Between my loan payments ($350/month) and my gas ($200/month), my budget was tight. I cut my Hulu Plus, my alcohol budget and my trips to the mall. But those were small expenses. The biggest problem I had was my grocery budget.

It’s not that I was spending a ton of money on groceries. It’s that, after rent and loan payments, your groceries often make up the biggest portion of your budget. When I tell people to cut their budgets, I tell them to focus on the big line-items first. If you can cut your rent from $650 to $400, then you’ve saved $3,000. So if you can cut your grocery budget from $300 to $250, you can save $600 in one year.

That probably doesn’t seem like much, but $50 extra toward your loans can be the difference between a 10-year repayment plan and being debt-free in 8 years. $50 can be the start of your first 401k, which after 20 years will be $26,000.

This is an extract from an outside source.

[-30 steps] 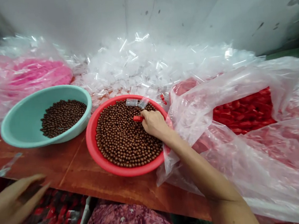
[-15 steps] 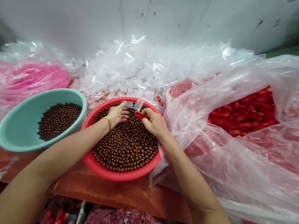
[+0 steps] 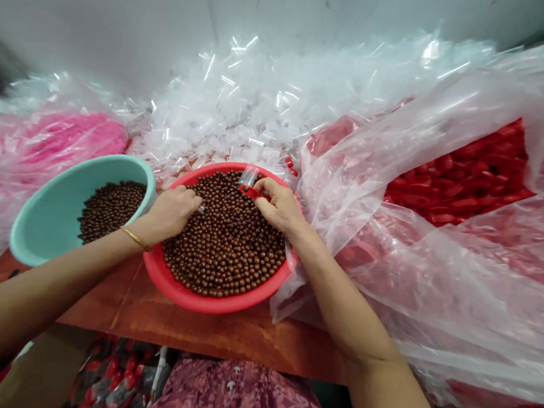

So how can you save that extra $50 or $100 off your grocery bill? Here are five tricks that I learned:

1. Make a list

One of the best things you can do is to make a list of what you already have. In college I had a habit of buying brown sugar every time I bought baking supplies. I couldn’t remember if I had it so I would buy it over and over again. At the end of senior year, I had to throw away five boxes of stale brown sugar.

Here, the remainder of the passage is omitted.